Hungarian military officer and diplomat

Col. Gen. Lajos Fodor (born 27 July 1947) is a retired Hungarian military officer and diplomat, who served as the Chief of the General Staff of the Armed Forces of the Republic of Hungary from 1 August 1999 to 28 February 2003.

==Career==
Fodor functioned as First Deputy Chief of General Staff from 1996 to 1999, in this capacity, he had a significant role in Hungary's accession to the North Atlantic Treaty Organization (NATO).

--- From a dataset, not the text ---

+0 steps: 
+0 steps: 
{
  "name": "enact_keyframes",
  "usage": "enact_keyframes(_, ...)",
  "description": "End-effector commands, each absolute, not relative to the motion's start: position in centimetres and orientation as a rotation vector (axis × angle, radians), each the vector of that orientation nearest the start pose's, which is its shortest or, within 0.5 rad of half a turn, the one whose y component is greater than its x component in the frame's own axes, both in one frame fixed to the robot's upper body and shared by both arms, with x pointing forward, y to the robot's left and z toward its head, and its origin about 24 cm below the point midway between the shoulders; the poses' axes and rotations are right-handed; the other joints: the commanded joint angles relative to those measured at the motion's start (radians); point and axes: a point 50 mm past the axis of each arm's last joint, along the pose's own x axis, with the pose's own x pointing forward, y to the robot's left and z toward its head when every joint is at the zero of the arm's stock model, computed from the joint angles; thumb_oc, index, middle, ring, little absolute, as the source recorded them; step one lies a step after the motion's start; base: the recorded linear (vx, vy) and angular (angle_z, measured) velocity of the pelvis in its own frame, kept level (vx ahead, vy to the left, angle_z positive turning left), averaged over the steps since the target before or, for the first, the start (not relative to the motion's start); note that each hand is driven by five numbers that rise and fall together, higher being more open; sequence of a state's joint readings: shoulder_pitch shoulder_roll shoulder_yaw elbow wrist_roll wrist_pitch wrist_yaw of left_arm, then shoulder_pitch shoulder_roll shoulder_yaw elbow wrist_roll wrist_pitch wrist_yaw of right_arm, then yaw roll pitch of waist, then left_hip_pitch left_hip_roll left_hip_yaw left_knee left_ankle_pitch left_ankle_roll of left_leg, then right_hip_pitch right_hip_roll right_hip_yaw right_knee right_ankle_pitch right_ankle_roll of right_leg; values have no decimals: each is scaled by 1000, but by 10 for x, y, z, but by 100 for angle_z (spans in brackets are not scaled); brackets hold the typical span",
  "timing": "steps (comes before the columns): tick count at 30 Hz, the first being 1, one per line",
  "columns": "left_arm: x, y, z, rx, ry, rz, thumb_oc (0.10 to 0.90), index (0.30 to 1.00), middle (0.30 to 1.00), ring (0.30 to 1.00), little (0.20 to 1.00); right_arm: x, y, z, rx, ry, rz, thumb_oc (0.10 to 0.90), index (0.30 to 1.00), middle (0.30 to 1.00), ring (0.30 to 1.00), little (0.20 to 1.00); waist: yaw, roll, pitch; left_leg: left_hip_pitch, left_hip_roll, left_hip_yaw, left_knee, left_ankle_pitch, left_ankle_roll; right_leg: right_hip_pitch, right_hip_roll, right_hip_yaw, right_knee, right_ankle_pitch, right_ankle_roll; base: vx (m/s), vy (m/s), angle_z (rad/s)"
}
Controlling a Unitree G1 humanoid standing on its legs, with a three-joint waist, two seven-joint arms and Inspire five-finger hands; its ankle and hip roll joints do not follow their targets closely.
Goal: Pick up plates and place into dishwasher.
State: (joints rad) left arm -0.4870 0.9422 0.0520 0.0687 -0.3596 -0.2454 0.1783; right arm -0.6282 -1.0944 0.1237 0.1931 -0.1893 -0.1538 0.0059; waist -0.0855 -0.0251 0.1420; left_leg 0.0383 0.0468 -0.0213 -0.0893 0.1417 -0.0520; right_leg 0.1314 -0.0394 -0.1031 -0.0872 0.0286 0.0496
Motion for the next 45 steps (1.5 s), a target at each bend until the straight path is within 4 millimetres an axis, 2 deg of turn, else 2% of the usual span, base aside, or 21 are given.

He served as Deputy Secretary of State for Defence Policy between 15 February and 31 July 1999, under Minister János Szabó. He suspended his military service for that short time. He was appointed Chief of the General Staff and promoted to Colonel General by President Árpád Göncz on 1 August 1999. He also served as Commander of the Hungarian Army until 2001, when the General Staff was integrated to the Ministry of Defence and the military's command function abolished. His relationship with the new Minister Ferenc Juhász has broken down in 2002. Ferenc Mádl acquitted him from his position on 28 February 2003. He was awarded Commander's Cross of the Order of Merit of the Republic of Hungary then.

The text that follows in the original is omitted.